**Task requirements**
The result should be an exact copy of the lines from the one with "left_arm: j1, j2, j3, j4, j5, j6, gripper" through the last line of the data below, both included.

**Data**
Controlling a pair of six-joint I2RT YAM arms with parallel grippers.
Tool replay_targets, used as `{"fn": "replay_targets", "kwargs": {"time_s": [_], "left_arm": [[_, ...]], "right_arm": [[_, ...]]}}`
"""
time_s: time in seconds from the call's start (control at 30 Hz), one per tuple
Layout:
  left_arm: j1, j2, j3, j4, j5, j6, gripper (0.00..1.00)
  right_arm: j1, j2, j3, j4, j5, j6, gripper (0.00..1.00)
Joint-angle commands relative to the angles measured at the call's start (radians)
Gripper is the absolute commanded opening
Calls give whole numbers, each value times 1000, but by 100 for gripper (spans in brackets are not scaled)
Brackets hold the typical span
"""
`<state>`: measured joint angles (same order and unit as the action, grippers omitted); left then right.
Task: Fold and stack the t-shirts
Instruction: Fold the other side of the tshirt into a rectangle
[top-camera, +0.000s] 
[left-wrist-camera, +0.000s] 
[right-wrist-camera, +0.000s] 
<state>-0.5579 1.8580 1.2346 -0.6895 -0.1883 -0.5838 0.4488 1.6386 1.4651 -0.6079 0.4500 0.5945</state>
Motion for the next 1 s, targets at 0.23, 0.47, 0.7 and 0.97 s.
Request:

**Answer space**
  left_arm: j1, j2, j3, j4, j5, j6, gripper (0.00..1.00)
  right_arm: j1, j2, j3, j4, j5, j6, gripper (0.00..1.00)
Joint-angle commands relative to the angles measured at the call's start (radians)
Gripper is the absolute commanded opening
Calls give whole numbers, each value times 1000, but by 100 for gripper (spans in brackets are not scaled)
Brackets hold the typical span
"""
`<state>`: measured joint angles (same order and unit as the action, grippers omitted); left then right.
Task: Fold and stack the t-shirts
Instruction: Fold the other side of the tshirt into a rectangle
[top-camera, +0.000s] 
[left-wrist-camera, +0.000s] 
[right-wrist-camera, +0.000s] 
<state>-0.5579 1.8580 1.2346 -0.6895 -0.1883 -0.5838 0.4488 1.6386 1.4651 -0.6079 0.4500 0.5945</state>
Motion for the next 1 s, targets at 0.23, 0.47, 0.7 and 0.97 s.
Request:

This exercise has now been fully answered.